Dolphin racing? Don’t bet on it.

From ANIMAL PEOPLE, September 1998:

VANCOUVER, B.C.––A possible hint to the paranoid
of the depth of Japanese zeal to revive coastal whaling
lurked within a July 7 announcement by the Vancouver-based
Global Intertainment Corporation that “The first annual
International Dolphin Races, a dolphin racing and jumping
competition,” will “be held in the Caribbean next February.”

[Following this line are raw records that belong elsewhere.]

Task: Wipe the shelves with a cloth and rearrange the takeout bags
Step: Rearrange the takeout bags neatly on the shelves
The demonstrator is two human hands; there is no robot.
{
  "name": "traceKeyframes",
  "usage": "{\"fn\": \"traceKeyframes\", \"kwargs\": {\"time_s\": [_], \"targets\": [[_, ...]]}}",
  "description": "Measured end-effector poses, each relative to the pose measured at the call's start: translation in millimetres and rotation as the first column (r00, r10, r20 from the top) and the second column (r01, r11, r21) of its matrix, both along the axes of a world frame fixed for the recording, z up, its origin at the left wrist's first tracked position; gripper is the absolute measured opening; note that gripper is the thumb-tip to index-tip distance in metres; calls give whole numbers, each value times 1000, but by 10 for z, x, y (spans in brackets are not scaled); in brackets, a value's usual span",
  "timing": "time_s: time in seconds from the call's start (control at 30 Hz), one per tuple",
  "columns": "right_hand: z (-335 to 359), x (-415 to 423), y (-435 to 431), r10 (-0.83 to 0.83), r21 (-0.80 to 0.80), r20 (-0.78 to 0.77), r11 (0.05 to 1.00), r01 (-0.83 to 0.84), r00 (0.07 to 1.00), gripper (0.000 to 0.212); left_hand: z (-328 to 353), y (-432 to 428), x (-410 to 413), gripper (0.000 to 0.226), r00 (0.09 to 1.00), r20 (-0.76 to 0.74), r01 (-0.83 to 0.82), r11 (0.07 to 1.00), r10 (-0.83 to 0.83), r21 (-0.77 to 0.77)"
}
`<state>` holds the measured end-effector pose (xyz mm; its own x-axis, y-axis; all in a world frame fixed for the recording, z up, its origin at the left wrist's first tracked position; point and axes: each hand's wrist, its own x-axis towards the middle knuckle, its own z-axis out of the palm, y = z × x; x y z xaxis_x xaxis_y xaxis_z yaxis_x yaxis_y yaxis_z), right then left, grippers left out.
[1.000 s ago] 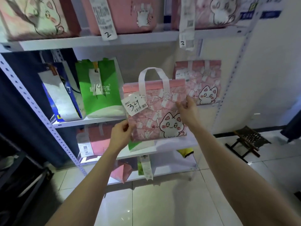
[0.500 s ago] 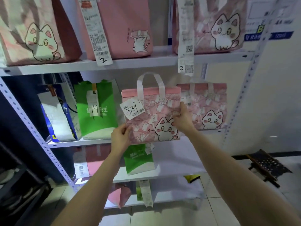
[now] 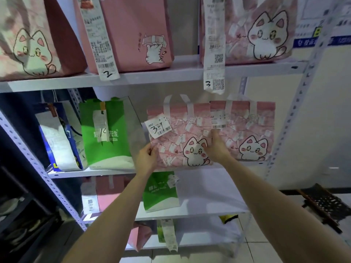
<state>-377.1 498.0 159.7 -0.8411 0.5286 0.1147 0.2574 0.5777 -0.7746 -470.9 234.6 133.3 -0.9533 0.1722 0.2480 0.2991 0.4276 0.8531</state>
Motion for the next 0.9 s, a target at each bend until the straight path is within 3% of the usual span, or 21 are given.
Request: {"fn": "traceKeyframes", "kwargs": {"time_s": [0.17, 0.27, 0.33, 0.4, 0.5, 0.6, 0.73, 0.83, 0.9], "targets": [[-38, -72, -1, -10, 59, 32, 998, 8, 999, 91, 28, 88, -182, 24, 1000, 12, -17, 997, 18, -78], [-40, -52, 22, 33, 80, 51, 996, -37, 998, 98, 38, 116, -216, 11, 998, 9, -69, 995, 70, -65], [-40, 28, 49, 55, 79, 25, 995, -57, 998, 83, 49, 150, -144, 37, 990, -1, -138, 990, 138, -7], [-54, 143, 100, -1, 97, -70, 995, 8, 998, 46, 12, 206, -63, 61, 953, -101, -288, 958, 286, -1], [-82, 341, 242, -195, 91, -252, 970, 224, 948, 23, -20, 361, 102, 62, 842, -333, -448, 894, 425, 7], [-87, 541, 430, -370, 125, -378, 888, 443, 849, 21, -17, 559, 209, 54, 853, -459, -270, 963, 248, 19], [-28, 747, 662, -533, 147, -362, 778, 611, 765, 52, 45, 926, 390, 42, 840, -516, 60, 974, -167, -218], [-9, 849, 801, -575, 105, -229, 788, 607, 785, 78, 112, 1217, 519, 50, 801, -302, 301, 783, -517, -544], [-12, 894, 874, -604, 63, -132, 786, 614, 786, 81, 131, 1340, 565, 60, 758, -173, 369, 633, -628, -681]]}}
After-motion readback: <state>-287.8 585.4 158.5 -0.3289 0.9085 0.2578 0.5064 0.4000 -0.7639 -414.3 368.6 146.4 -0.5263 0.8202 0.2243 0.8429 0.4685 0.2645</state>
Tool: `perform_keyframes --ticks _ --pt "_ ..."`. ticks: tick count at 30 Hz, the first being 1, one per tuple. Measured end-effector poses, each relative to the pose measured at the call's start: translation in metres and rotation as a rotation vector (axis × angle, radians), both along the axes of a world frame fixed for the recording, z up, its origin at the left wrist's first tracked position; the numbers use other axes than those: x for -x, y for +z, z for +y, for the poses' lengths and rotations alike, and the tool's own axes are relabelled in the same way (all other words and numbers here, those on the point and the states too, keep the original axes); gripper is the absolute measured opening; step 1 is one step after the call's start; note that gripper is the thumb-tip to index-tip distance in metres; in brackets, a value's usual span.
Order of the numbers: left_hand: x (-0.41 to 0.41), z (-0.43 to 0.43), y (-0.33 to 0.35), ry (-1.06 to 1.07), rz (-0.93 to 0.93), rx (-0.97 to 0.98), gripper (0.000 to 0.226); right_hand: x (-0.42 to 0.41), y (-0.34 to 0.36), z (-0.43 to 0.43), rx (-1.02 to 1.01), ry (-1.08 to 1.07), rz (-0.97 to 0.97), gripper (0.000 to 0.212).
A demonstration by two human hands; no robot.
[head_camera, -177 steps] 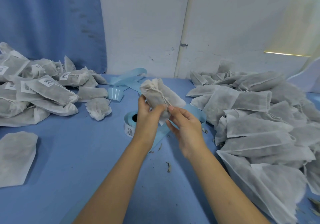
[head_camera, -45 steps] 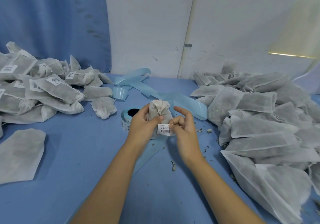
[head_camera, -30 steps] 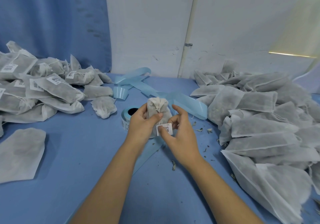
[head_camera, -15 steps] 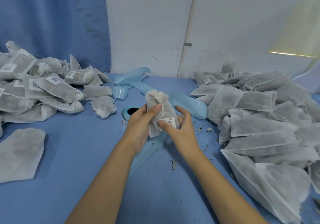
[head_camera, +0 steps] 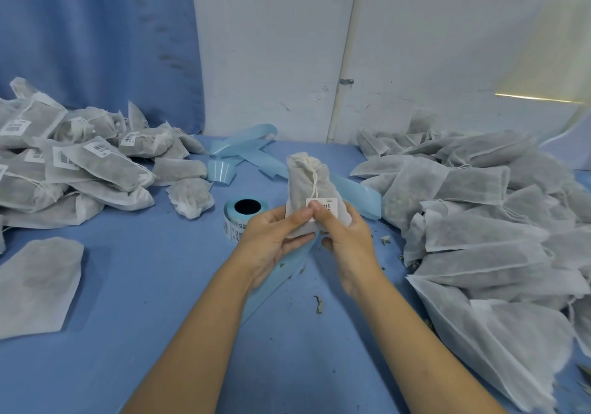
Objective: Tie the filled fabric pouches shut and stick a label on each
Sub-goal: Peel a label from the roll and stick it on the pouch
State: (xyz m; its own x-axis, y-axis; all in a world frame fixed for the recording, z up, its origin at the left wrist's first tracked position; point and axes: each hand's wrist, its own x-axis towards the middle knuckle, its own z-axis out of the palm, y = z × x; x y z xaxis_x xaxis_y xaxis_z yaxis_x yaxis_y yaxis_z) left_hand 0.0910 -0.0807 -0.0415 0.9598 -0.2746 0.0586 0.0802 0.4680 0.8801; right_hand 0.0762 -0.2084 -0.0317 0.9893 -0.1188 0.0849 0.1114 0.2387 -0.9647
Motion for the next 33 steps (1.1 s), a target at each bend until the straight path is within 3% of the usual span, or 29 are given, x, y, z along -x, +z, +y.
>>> perform_keyframes --ticks 4,16,20,22,26,28,30,32,33 --pt "0.001 0.0 0.0 0.004 0.049 0.073 0.037 0.002 0.001 0.0 -0.044 0.017 0.006 0.036" --pt "0.001 0.002 0.0 -0.02 0.111 0.131 0.034 -0.001 -0.002 -0.002 -0.11 0.03 -0.032 0.012" --pt "-0.001 0.004 0.0 0.038 0.127 0.141 0.034 -0.002 -0.003 -0.004 -0.123 0.057 -0.066 0.015" --pt "-0.002 0.004 0.001 0.077 0.112 0.094 0.034 -0.001 -0.004 -0.004 -0.139 0.047 -0.061 0.022" --pt "-0.002 0.004 0.006 0.185 0.062 -0.235 0.028 -0.001 -0.004 -0.003 -0.141 0.031 -0.053 0.025" --pt "-0.002 0.003 0.007 0.221 0.067 -0.273 0.026 -0.001 -0.004 -0.003 -0.155 0.019 -0.039 0.028" --pt "-0.002 0.003 0.009 0.28 0.054 -0.193 0.022 -0.002 -0.005 -0.004 -0.171 0.007 -0.017 0.03" --pt "-0.004 0.007 0.012 0.331 0.007 0.052 0.01 -0.003 -0.007 -0.005 -0.161 -0.004 0.009 0.026" --pt "-0.005 0.009 0.013 0.325 -0.03 0.195 0.019 -0.003 -0.008 -0.005 -0.15 -0.006 0.022 0.023"
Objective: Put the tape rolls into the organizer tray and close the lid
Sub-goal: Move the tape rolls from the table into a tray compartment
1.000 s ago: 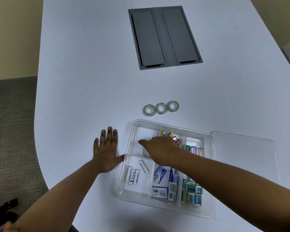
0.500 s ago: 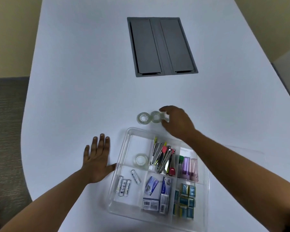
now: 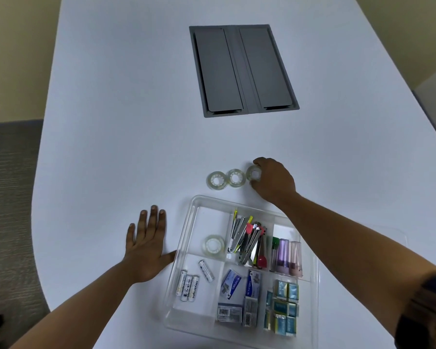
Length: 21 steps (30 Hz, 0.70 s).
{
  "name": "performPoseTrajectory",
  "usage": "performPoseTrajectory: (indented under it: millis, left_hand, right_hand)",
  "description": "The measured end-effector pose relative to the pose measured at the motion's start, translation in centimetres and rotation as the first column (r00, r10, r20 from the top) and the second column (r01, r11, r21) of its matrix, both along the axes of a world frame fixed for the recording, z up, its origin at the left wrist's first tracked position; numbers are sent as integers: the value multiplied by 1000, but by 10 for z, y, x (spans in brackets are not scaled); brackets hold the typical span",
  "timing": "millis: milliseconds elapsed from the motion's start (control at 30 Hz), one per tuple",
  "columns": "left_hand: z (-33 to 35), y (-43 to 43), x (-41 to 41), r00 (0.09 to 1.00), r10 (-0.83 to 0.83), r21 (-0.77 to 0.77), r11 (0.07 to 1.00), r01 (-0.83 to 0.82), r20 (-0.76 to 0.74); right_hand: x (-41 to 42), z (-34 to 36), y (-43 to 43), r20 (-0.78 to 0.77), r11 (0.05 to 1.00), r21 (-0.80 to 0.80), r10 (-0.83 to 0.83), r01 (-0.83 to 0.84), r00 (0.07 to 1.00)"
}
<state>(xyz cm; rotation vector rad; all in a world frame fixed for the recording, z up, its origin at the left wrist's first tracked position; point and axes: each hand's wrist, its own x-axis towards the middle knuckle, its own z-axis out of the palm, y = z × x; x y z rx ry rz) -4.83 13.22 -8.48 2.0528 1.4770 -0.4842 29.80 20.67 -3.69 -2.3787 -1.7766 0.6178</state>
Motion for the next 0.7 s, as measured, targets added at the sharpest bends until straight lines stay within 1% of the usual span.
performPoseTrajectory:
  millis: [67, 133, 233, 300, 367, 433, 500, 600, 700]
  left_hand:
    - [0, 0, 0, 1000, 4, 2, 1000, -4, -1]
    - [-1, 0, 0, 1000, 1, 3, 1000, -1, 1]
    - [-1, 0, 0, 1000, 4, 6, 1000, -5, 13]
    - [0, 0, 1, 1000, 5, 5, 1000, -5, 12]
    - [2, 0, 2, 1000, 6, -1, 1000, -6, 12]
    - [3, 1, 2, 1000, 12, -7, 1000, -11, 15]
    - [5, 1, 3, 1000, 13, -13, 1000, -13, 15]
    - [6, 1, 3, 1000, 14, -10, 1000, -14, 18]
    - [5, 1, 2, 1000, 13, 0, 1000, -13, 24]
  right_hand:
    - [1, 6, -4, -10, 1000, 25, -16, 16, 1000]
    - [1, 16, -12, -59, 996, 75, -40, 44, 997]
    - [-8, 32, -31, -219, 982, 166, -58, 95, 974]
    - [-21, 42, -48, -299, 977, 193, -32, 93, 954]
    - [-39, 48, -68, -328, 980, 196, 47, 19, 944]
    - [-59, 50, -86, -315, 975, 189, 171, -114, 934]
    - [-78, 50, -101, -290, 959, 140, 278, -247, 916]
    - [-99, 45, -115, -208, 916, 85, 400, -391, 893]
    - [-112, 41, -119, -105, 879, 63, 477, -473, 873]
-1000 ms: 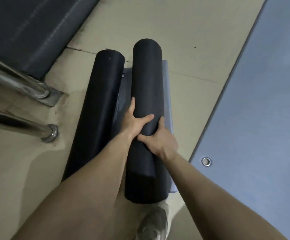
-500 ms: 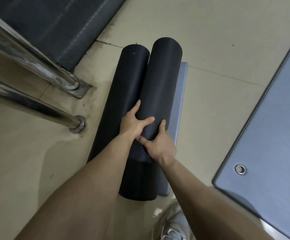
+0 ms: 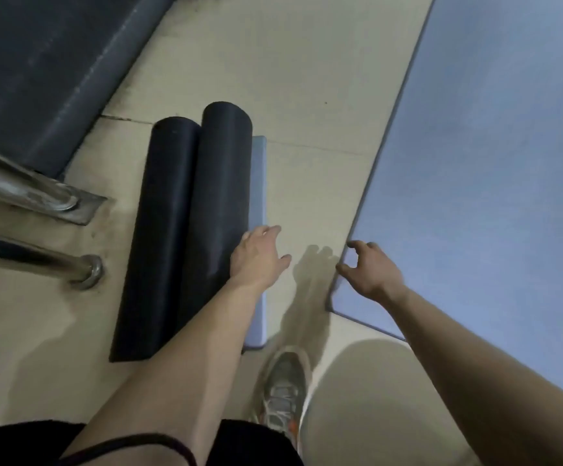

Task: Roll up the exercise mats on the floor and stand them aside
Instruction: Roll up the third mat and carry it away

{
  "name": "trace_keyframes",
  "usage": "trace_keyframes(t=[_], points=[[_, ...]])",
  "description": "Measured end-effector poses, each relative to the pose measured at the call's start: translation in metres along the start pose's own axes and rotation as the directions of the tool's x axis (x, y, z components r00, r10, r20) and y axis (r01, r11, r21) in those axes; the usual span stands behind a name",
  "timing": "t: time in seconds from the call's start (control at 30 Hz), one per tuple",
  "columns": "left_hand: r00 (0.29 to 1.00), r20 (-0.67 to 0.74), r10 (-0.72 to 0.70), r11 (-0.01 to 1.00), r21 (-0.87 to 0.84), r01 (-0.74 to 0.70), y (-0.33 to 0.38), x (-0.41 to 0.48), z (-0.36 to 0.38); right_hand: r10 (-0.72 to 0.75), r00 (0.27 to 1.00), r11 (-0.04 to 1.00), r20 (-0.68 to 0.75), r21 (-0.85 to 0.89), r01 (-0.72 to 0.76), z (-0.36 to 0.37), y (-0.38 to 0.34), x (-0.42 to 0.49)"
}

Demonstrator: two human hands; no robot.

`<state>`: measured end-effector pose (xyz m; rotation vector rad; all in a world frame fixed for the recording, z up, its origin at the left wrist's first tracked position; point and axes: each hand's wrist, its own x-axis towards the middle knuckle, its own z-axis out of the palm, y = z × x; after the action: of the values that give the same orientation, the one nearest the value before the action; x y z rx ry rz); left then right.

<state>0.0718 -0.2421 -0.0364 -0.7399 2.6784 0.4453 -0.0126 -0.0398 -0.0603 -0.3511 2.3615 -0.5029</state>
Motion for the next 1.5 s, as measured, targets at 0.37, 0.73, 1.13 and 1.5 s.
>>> trace_keyframes(t=[0.37, 0.73, 1.13, 1.5], points=[[0.765, 0.425, 0.484, 0.718, 0.306, -0.624, 0.196, -0.025, 0.197, 0.243, 0.967, 0.883, -0.075, -0.395, -0.253, 0.016, 0.319, -0.088], [0.718, 0.466, 0.517, 0.713, 0.229, -0.663, 0.207, -0.040, 0.168, 0.078, 0.994, 0.940, -0.082, -0.327, -0.101, 0.009, 0.322, -0.109], [0.773, -0.186, 0.607, 0.770, 0.379, -0.513, 0.260, 0.020, 0.144, -0.014, 0.674, 0.912, -0.739, -0.286, -0.295, -0.059, 0.298, -0.037], [0.768, 0.118, 0.629, 0.694, 0.361, -0.623, 0.218, 0.024, 0.201, -0.139, 0.898, 0.823, -0.416, -0.554, -0.129, -0.008, 0.344, -0.042]])
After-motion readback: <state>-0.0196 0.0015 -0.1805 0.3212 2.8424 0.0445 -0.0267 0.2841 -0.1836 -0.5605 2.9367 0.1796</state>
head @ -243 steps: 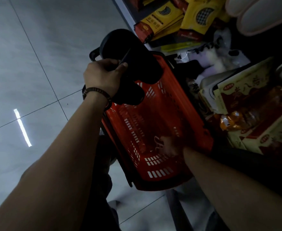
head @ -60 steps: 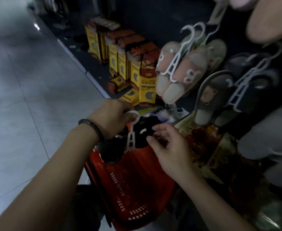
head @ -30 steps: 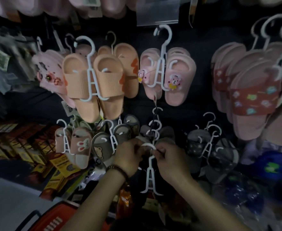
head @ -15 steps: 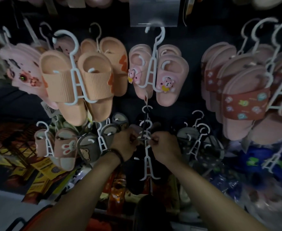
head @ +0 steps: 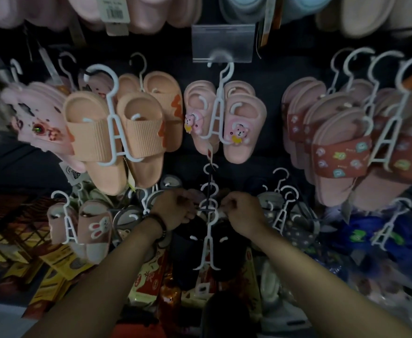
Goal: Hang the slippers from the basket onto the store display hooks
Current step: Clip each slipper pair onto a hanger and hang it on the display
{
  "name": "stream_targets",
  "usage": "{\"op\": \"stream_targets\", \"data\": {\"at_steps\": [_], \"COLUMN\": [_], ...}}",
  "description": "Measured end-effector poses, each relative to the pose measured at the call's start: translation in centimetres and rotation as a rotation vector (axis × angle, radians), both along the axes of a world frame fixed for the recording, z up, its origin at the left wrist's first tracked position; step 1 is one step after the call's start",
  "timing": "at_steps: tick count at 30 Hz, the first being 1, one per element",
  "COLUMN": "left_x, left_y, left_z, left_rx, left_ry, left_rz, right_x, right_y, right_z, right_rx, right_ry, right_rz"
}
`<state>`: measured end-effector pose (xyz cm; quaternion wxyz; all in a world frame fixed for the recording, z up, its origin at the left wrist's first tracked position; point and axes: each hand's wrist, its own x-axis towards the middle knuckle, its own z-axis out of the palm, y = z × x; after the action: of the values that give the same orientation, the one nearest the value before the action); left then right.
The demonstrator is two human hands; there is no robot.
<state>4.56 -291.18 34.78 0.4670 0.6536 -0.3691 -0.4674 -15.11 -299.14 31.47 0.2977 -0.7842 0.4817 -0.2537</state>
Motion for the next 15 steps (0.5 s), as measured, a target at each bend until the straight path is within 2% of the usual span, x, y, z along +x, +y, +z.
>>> {"op": "stream_targets", "data": {"at_steps": [4, 11, 15], "left_x": [1.0, 1.8, 1.7], "left_y": [-2.2, -5.4, -6.5], "left_z": [0.3, -2.3, -3.1], "left_rx": [-0.071, -0.061, -0.09], "left_ry": [0.085, -0.229, -0.286], "left_rz": [-0.026, -0.02, -0.053], "right_x": [0.4, 2.2, 2.9], "right_y": [-2.4, -5.9, -6.7], "right_z": [0.7, -0.7, -1.9], "right_rx": [-0.028, 0.033, 0.019], "right_ry": [-0.049, -0.055, -0.091], "right_rz": [0.024, 0.03, 0.031]}}
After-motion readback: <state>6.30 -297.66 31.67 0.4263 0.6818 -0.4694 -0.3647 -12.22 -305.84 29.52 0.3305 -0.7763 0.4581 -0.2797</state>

Promising that the event would “combine the spectacle
of Sea World, the betting adrenalin of Churchill Downs,
and the global reach of the Internet,” GIC added that “the contest
will be beamed into cyberspace via live feed technology
and will give viewers the opportunity to bet on their favorite
contestants from anywhere in the world.”
GIC said “The week-long event will feature animals
trained for use in dolphin shows and other entertainment
venues,” but didn’t say where they might come from.
Supposedly, “Each dolphin will pre-qualify with lap times and
jump measurements, and odds will be calculated based on
those trials. Two days will be devoted to the competitions, and
the remainder of the week will feature hourly non-competitive
shows similar to those seen at Sea World.”
With a nod to political correctness, GIC added that
“The event is designed to raise international awareness of dolphins.
A portion of the proceeds from the wagers and on-site
admission fees will be donated to the Dolphin Wildlife Fund
[and] Save the Dolphin Fund, in addition to a number of children’s
charities.”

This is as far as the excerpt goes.